Monday, 20 April 2009

Think tanks as lobbyists - put them on the list

When the Special Minister of State Senator John Falkiner gets around to reviewing the effectiveness of the federal lobbyists register he might like to consider these words:

Originally, think tanks were conceived as “universities without teaching,” But they also differ on other points: they have no students, and they are not subjected to the system of peer review that academia uses to promote diversity of thought and scientific rigor. "Normal" academic institutions are expected to conduct their research first and draw their conclusions second.

Some would argue that policy-driven US think tanks have reversed this process: "conclude, then justify." In the US, think tanks have dramatically grown in size and influence during the past 100 years. Their numbers increased from 8 in 1910 to over 1,000 today! Today, modern think tanks are tax-exempt, political idea factories, with huge budgets. In the US, the top 20 conservative think tanks now spend more money than all of the "soft money" contributions to the Republican Party.

In fact, by being outside the scope of US lobby regulation, US think tanks may be enjoying an unfair comparative advantage.

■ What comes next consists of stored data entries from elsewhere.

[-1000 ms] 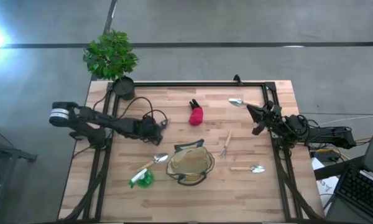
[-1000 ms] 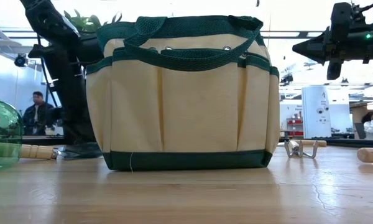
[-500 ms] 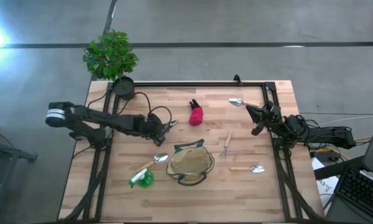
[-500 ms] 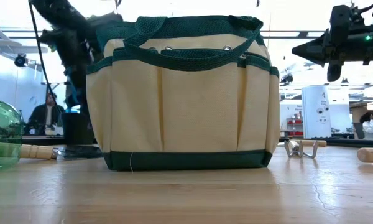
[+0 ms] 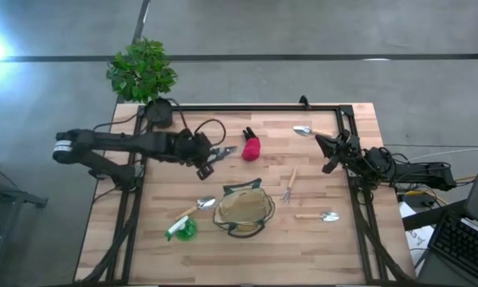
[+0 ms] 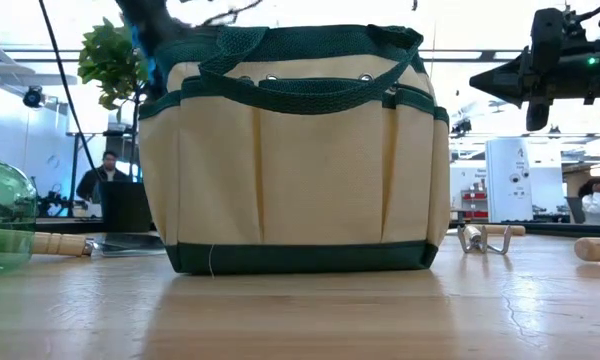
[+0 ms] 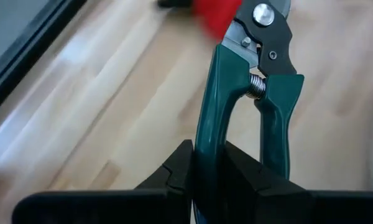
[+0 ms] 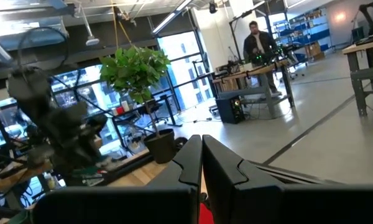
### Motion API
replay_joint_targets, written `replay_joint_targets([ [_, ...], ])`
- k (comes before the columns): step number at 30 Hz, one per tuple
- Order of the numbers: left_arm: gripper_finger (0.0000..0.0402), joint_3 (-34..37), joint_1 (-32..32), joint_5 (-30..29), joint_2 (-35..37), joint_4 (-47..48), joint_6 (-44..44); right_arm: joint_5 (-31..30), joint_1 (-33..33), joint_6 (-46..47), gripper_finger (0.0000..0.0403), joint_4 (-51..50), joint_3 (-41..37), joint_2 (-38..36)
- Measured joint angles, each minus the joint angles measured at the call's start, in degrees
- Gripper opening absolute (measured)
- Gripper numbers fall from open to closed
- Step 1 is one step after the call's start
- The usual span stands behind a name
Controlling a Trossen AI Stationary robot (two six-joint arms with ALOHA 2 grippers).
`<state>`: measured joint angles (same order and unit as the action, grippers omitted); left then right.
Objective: Pick & Place Garden tools in Gardening bag
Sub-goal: Put the shear scissors into the gardening bag
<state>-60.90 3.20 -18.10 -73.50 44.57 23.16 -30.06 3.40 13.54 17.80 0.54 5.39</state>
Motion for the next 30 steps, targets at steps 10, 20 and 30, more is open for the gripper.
replay_joint_targets([
  [10,0.0059,-11.5,-0.9,13.6,-0.5,-0.2,-4.9,0.0,0.0,0.0,0.0008,0.0,0.0,0.0],
  [20,0.0059,-12.4,-3.1,27.3,-1.8,-6.8,-5.5,0.0,0.0,0.0,0.0008,0.0,0.0,0.0],
  [30,0.0059,-13.4,-9.0,28.0,-11.1,-8.1,-5.2,0.0,0.0,0.0,0.0008,0.0,0.0,0.0],
])
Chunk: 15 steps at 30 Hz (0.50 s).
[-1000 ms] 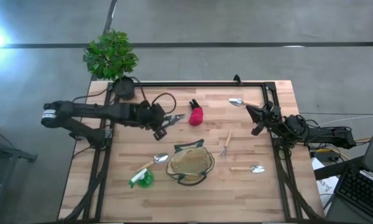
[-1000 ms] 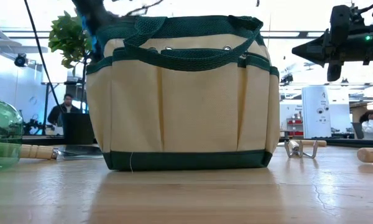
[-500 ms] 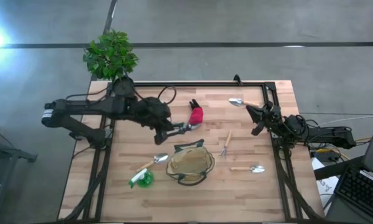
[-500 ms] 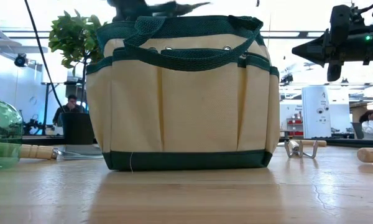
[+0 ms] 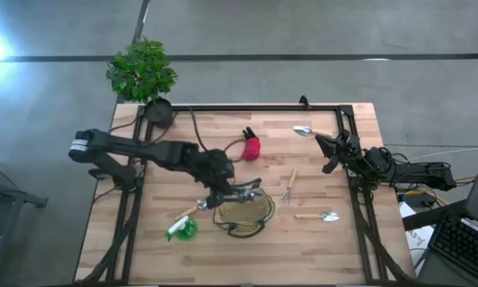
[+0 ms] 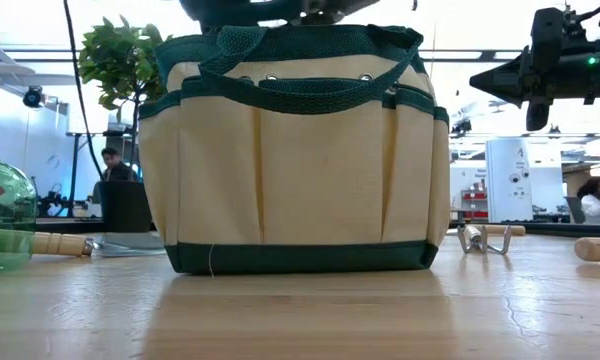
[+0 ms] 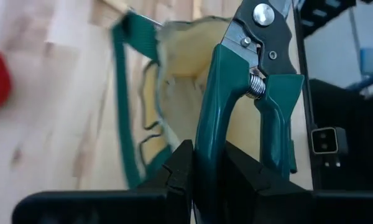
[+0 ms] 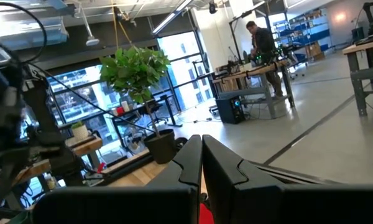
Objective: Pick & Place Garden tools in Gardening bag
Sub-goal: Put the shear scissors into the gardening bag
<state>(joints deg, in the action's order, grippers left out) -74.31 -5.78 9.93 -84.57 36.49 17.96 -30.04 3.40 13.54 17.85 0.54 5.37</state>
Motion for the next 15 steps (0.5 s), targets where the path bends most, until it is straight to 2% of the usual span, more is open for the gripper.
replay_joint_targets([
  [10,0.0059,-3.2,-2.0,0.6,-6.3,0.1,2.3,0.1,0.0,0.0,0.0008,0.0,0.0,0.0],
  [15,0.0059,-3.3,-2.0,0.5,-7.5,4.1,4.7,0.4,0.0,0.0,0.0008,-0.1,0.0,0.0],
])
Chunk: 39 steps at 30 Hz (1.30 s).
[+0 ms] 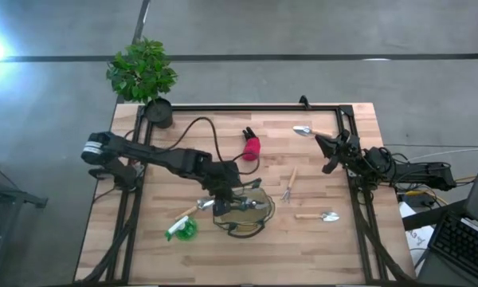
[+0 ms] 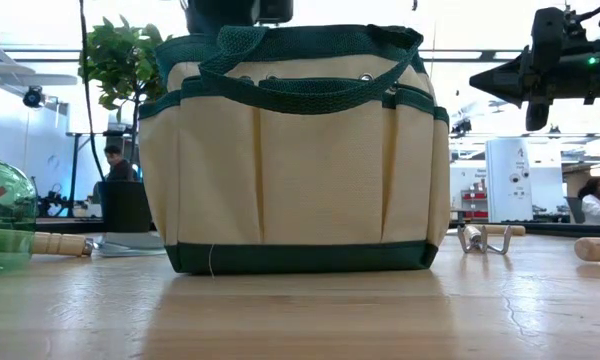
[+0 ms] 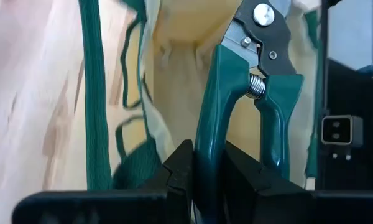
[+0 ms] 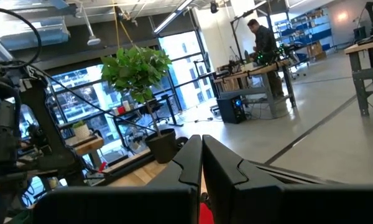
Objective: Pick & Place Garden tools in Gardening bag
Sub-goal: Put the shear scissors into the gardening bag
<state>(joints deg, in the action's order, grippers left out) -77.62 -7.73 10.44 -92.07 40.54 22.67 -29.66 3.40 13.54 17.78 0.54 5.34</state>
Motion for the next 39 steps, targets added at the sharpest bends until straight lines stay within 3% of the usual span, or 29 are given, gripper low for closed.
replay_joint_targets([
  [17,0.0059,-1.1,0.0,3.5,-3.4,2.5,2.5,0.1,0.0,1.5,0.0008,-1.0,0.0,0.0],
  [39,0.0059,-2.0,0.0,2.2,-9.1,-0.2,4.5,0.1,0.0,1.9,0.0008,-1.6,0.0,0.1],
])
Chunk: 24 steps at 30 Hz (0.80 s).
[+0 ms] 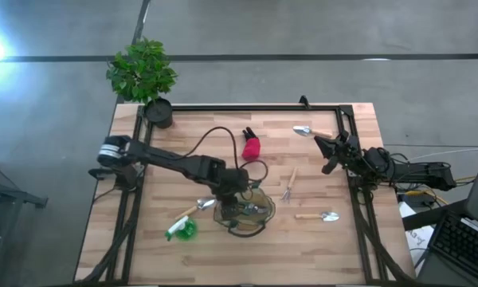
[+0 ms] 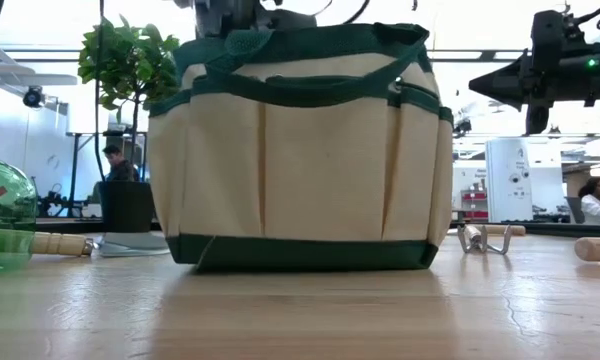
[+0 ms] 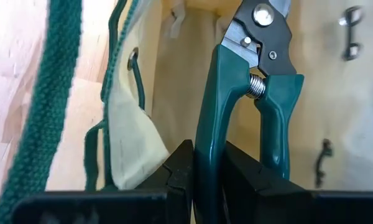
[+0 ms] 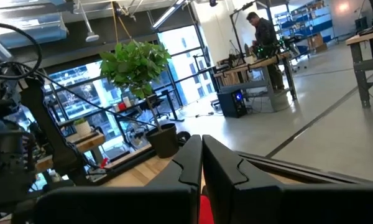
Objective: Pick & Place Garden tools in Gardening bag
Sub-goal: Put the shear scissors into the gardening bag
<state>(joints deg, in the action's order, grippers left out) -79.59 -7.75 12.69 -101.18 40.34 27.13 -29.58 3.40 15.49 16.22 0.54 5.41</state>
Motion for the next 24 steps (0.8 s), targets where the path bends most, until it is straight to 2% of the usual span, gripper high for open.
replay_joint_targets([
  [20,0.0059,0.0,0.0,0.3,-5.7,0.3,0.2,0.0,0.0,0.0,0.0008,-1.2,0.0,0.0],
  [22,0.0070,0.0,0.0,0.5,-5.5,0.3,0.1,0.0,0.0,0.0,0.0008,-1.2,0.0,0.0],
  [24,0.0097,-0.2,0.0,0.9,-5.5,0.4,0.1,0.0,0.0,0.0,0.0008,-1.2,0.0,0.0],
])
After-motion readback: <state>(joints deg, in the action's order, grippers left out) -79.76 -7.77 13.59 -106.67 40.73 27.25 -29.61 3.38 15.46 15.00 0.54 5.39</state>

Mr Kallas was critical of the fact that while European think tanks were included in the EU's definition of lobbyists, only one had chosen to join the voluntary Brussels register of interest representatives. He argued that while most think tanks did no direct lobbying whatsoever, and would never accept to prepare a report on behalf of a corporate sponsor, the influence obtained through their indirect methods seemed to be a highly appreciated tool. "As a recent survey found,"he said, "75% of corporate interest representatives declares spending less than 25% of their "public affairs" budget on direct lobbying. Therefore, missing the indirect avenues would mean missing an important segment of the market."